KRO-NCRV en Follow the Money hebben onderzoek gedaan naar bedrijven in de zorgsector en willen hier in de week van 24 juni in artikelen, een tv- en een radio-uitzending over publiceren. Eén van de bedrijven die in de uitzending kritisch besproken wordt, een thuiszorgbedrijf, probeert deze publicaties te voorkomen en start een kort geding tegen KRO-NCRV en Follow the Money. De voorzieningenrechter wijst de eisen van het bedrijf echter integraal af.
Omdat het gaat om het voorkomen van publicaties bevestigt de voorzieningenrechter dat het censuurverbod als uitgangspunt geldt: “men mag publiceren –of op radio of televisie uitzenden- wat men wil zonder voorafgaande toestemming (van de rechter)”. Dit toetsingskader geldt, naar oordeel van de voorzieningenrechter, ook voor een vordering waarmee beoogd wordt “specifieke elementen” van de voorgenomen publicaties te voorkomen. Er kan slechts “bij hoge uitzondering” voorafgaand aan publicatie worden ingegrepen.
De voorzieningenrechter stelt vast dat het om een onderwerp van “grote maatschappelijke relevantie” gaat, namelijk de winstmarges in de (thuis)zorg. Daarbij acht zij verder van belang dat het gaat om een “zakelijke kwestie” en dat voorshands geoordeeld kan worden dat er voldoende steun in de feiten bestaat voor de te publiceren informatie.
Het bedrijf had verder betoogd dat de publicaties haar onherstelbare schade zouden toebrengen. De voorzieningenrechter oordeelt dat dit onvoldoende onderbouwd is: “De financiële schade die [eiseressen] vrezen [is] niet nader onderbouwd”.
Daarbij weegt de voorzieningenrechter mee dat de geboden mogelijkheid tot wederhoor adequaat is geweest. Ruim drie weken voor de uitzending ontving het thuiszorgbedrijf een uitgebreide vragenlijst en “het was niet noodzakelijk, en het kan, gelet op de journalistieke bronnenbescherming ook niet worden verlangd, dat bij die vragenlijst al het onderliggend bronmateriaal werd overgelegd”. Daarnaast is de reactie van het thuiszorgbedrijf in de publicaties opgenomen waardoor haar standpunt voor het publiek voldoende duidelijk wordt. Ook oordeelt de voorzieningenrechter: “Bovendien heeft [eiser] zélf afgezien van de haar geboden mogelijkheid om haar visie voor de camera duidelijk te maken”.

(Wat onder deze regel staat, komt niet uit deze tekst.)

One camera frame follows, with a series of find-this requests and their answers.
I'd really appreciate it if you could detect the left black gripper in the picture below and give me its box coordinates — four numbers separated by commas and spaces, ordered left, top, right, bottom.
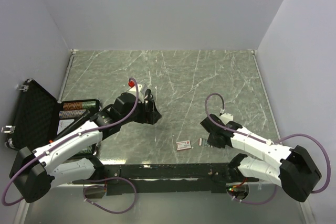
121, 98, 161, 125

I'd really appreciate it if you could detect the black stapler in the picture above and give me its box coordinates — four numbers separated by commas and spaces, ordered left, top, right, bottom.
144, 89, 154, 113

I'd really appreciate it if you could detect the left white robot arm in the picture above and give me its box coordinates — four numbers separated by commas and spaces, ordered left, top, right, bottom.
9, 88, 162, 203

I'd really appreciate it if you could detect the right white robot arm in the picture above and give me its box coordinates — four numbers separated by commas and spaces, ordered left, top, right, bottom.
200, 114, 321, 202

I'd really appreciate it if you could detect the red white staple box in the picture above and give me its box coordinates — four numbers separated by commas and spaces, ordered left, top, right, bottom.
176, 141, 192, 151

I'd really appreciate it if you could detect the black poker chip case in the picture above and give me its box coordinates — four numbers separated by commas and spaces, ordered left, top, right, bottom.
2, 79, 101, 151

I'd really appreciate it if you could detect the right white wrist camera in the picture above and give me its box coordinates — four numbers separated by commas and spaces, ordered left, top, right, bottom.
219, 109, 234, 125

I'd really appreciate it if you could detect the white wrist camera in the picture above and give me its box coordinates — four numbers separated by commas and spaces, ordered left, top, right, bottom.
127, 81, 148, 103
219, 109, 234, 125

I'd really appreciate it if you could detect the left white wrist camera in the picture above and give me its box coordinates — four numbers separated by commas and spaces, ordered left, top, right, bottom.
127, 81, 148, 103

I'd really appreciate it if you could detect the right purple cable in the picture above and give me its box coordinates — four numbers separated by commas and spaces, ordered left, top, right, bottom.
204, 92, 331, 206

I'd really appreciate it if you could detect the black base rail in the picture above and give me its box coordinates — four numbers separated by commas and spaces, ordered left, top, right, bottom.
74, 163, 244, 196

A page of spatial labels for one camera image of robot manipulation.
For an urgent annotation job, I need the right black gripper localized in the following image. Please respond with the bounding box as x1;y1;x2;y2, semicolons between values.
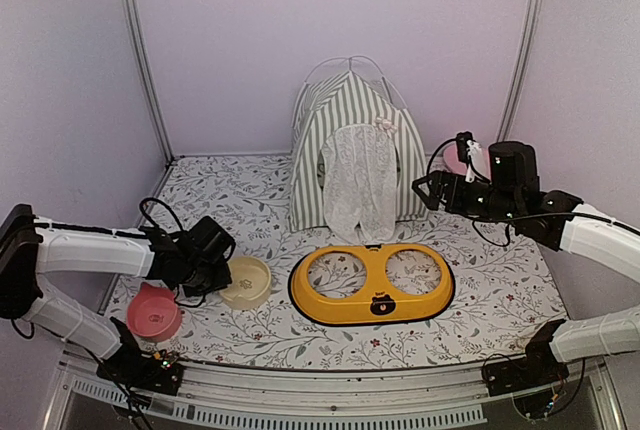
413;169;521;225

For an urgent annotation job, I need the left aluminium frame post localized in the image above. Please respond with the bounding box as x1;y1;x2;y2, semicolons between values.
121;0;174;165

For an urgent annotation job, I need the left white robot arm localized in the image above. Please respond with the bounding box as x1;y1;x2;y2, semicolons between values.
1;204;236;384

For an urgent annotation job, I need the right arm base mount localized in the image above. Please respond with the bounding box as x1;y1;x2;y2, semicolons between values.
481;353;569;396

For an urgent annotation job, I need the right aluminium frame post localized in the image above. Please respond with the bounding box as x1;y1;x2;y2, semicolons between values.
496;0;543;141

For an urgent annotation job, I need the front aluminium rail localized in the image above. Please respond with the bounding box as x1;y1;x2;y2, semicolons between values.
43;348;632;429

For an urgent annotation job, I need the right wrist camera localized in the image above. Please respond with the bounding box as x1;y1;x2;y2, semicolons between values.
455;131;489;183

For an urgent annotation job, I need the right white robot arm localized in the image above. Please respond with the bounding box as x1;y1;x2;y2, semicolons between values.
412;136;639;386

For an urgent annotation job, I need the aluminium frame post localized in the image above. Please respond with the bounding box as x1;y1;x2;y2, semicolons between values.
121;0;174;165
496;0;543;141

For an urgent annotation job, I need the red cat-ear pet bowl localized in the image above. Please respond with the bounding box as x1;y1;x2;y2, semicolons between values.
126;282;182;343

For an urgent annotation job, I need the pink plate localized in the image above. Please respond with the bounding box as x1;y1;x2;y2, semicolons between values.
443;144;491;178

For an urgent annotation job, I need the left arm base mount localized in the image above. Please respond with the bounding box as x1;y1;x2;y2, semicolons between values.
97;346;185;396

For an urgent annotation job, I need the cream pet bowl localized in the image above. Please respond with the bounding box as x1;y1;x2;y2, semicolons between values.
219;256;272;311

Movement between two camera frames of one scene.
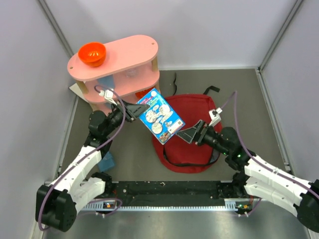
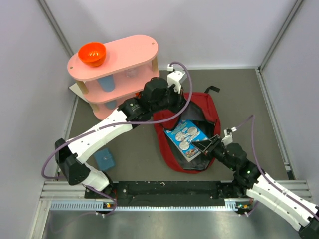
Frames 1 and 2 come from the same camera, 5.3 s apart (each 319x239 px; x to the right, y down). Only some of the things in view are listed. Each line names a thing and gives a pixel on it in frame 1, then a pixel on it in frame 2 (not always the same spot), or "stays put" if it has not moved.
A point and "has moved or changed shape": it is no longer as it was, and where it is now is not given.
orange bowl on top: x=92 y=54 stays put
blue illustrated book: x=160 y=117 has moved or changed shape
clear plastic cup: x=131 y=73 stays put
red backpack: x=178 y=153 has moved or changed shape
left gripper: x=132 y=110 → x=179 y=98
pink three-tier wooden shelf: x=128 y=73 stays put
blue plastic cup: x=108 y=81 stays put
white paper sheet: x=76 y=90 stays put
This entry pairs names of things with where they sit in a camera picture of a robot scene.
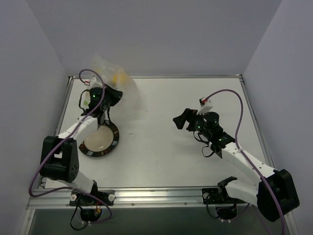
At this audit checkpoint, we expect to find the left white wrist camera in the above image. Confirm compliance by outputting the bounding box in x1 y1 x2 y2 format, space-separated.
84 75 102 90

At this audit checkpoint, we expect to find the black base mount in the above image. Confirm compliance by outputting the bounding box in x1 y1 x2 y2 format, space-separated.
69 190 115 207
201 187 245 205

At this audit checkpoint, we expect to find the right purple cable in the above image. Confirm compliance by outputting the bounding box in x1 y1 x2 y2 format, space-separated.
206 89 287 235

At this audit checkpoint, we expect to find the round plate with dark rim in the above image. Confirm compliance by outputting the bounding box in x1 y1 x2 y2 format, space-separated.
79 120 120 158

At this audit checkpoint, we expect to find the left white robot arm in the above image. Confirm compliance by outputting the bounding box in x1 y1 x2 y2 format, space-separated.
40 86 123 205

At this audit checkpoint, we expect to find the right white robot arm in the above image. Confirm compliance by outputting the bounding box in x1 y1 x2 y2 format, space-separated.
173 108 300 222

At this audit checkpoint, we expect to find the aluminium front rail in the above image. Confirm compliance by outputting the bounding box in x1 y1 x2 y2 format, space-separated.
26 185 293 209

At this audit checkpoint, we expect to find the clear plastic bag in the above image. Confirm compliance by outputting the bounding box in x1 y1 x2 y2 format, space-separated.
91 53 140 115

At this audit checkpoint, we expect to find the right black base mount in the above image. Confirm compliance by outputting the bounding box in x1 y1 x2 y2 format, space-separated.
201 187 245 205

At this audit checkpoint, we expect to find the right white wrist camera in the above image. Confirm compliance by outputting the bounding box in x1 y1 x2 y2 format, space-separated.
197 97 213 115

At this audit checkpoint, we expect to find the yellow fake lemon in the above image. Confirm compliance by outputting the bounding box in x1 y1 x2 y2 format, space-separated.
112 70 132 86

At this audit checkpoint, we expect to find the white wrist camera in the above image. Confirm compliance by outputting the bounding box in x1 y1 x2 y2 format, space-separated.
84 75 102 90
197 97 213 115

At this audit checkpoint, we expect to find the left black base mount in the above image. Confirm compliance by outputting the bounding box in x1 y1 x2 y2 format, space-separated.
69 190 115 207

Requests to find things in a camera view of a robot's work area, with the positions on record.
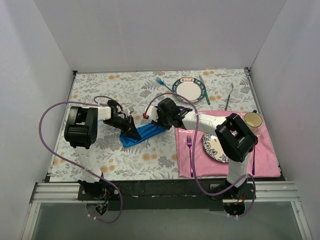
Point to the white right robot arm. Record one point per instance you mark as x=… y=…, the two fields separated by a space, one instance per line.
x=234 y=136

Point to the teal handled knife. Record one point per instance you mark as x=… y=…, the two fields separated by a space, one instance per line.
x=205 y=90

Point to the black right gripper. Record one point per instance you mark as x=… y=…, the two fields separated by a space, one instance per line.
x=158 y=119

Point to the blue fork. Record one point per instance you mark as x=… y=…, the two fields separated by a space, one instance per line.
x=161 y=82

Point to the blue satin napkin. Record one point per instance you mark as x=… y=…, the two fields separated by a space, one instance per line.
x=146 y=132

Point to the purple metallic spoon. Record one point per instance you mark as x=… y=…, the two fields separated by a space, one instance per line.
x=253 y=162

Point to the purple metallic fork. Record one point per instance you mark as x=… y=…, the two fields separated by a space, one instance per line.
x=189 y=145

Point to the aluminium frame rail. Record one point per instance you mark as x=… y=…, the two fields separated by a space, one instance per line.
x=263 y=191

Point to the pink floral placemat cloth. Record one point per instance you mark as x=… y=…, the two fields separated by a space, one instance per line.
x=266 y=163

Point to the cream ceramic mug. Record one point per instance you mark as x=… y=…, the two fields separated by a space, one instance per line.
x=254 y=122

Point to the blue floral dinner plate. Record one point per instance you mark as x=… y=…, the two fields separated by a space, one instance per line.
x=213 y=148

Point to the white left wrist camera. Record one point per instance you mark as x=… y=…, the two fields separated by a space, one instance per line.
x=128 y=111

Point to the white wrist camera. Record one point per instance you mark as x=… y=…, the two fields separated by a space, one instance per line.
x=128 y=111
x=151 y=113

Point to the white plate teal rim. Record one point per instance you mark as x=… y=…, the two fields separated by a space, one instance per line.
x=190 y=88

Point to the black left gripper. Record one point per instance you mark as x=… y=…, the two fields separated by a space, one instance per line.
x=129 y=125

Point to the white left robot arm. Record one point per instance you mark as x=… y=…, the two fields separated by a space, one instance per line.
x=81 y=132

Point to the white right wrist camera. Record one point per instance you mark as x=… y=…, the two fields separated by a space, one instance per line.
x=151 y=113

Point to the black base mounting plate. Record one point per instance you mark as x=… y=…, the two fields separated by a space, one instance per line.
x=158 y=195

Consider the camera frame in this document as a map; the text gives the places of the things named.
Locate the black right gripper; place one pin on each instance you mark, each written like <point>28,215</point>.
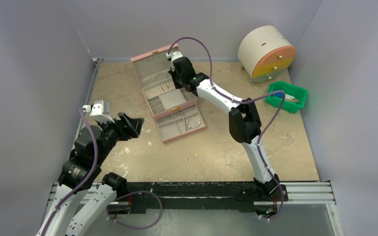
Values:
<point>176,79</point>

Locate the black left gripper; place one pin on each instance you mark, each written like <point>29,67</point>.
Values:
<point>134,122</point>

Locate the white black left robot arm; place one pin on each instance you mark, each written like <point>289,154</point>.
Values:
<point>76,177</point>

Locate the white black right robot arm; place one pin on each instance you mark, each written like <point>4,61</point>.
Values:
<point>244,122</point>

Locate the pink jewelry box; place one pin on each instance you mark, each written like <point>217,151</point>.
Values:
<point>160,93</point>

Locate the pink jewelry box drawer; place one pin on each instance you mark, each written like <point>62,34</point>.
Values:
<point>180,124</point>

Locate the round white drawer cabinet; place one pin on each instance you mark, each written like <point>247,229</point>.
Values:
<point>265,54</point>

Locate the blue block in bin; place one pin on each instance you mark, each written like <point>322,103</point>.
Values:
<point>279,94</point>

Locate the white tool in bin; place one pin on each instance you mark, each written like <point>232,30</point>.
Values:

De voorzieningenrechter oordeelt dat niet aannemelijk is geworden dat er sprake is van “zeer bijzondere omstandigheden die tot een preventief ingrijpen als gevorderd zouden kunnen leiden” en wijst de vorderingen af.
Subsidiair had het thuiszorgbedrijf geëist dat de naam van de bestuurder van het bedrijf (die ook in de bedrijfsnaam is verwerkt) niet genoemd zou mogen worden. Daarover oordeelt de voorzieningenrechter dat “tot de voorlichtende functie van KRO-NCRV en FTM [behoort] in het kader van de berichtgeving dat zo concreet en controleerbaar mogelijk wordt aangegeven om welke onderneming het gaat. Dat belang weegt zwaarder dan het belang van [eiser] bij anonimiteit”.
De publicaties zijn kort na het vonnis verschenen en zijn terug te kijken, te luisteren en te lezen.
KRO-NCRV werd in deze procedure bijgestaan door Christien Wildeman en Emiel Jurjens.